Using a relatively new technique called single cell RNA sequencing, the researchers have produced a cellular and molecular atlas of the mouse brain vasculature. The blood vessels were broken apart in individual cells, which were then, one by one, mapped in accordance with their gene expression patterns and compared. The basic cell type and any gradual specialisations could then be ascertained for each cell. Finally, the molecular map was matched with the corresponding anatomy in tissue analyses using specific markers.
"For the first time we've been able to show in detail how the blood-brain barrier differs among the various types of brain blood vessels," says lead author Michael Vanlandewijck, assistant professor at Uppsala University and Karolinska Institutet and director of the Single Cell Analysis Unit at Karolinska Institutet's and AstraZeneca's Integrated Cardio Metabolic Centre (ICMC).

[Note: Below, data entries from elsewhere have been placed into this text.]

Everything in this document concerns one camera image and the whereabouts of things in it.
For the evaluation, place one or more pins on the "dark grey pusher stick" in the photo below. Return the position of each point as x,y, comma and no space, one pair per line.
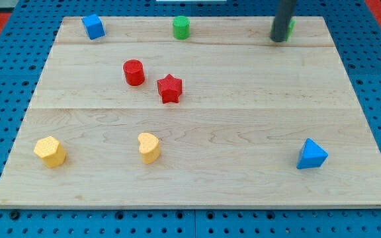
284,12

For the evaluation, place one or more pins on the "red star block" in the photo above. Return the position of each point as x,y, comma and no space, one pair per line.
170,89

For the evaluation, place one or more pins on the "wooden board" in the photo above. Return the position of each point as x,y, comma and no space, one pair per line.
232,141

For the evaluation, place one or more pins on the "green block behind stick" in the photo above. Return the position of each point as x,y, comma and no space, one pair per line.
290,28

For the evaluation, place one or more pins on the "green cylinder block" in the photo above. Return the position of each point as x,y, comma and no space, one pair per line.
181,27

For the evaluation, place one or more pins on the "blue triangle block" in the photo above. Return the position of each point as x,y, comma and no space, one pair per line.
311,155

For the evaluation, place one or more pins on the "red cylinder block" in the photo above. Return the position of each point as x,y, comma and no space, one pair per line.
134,72

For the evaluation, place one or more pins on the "yellow heart block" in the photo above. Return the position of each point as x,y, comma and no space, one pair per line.
149,147

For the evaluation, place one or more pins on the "blue cube block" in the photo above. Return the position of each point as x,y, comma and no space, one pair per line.
93,26

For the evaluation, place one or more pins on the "yellow hexagon block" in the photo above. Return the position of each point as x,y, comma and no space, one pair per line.
51,151

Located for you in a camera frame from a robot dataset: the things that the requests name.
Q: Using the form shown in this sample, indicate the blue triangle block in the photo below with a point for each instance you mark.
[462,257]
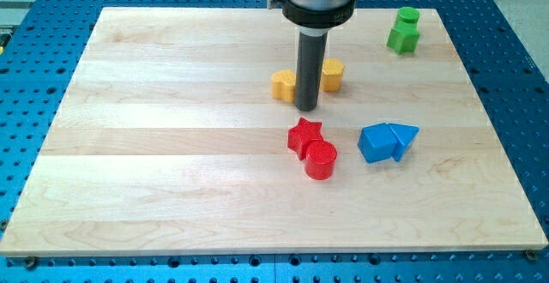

It was long thought that the blood-brain barrier was made up of specialised endothelial cells in the blood vessels; the new study shows, however, that there are probably many other types of cells involved in the maintenance of the blood-brain barrier as well, including cells called pericytes in the capillary walls. The researchers were also able to establish the molecular identity of another cell type in the vascular wall, a kind of connective tissue cell located in a narrow space just outside the brain's blood vessels.
"This space has been posited to act as the brain's lymph system, so it'll now be incredibly interesting to study these cells further using the markers we've found," says Dr. Vanlandewijck.
The atlas means that a number of genes with known or presumed function in different brain diseases can now be associated with specific cell types in the brain's vasculature.
"We already have results indicating that many more cell types than previously thought are involved in neurovascular diseases such as Alzheimer's and brain tumours," says Professor Betsholtz. "We're now able to study this systematically in different diseases with the same type of analyses as we've used here."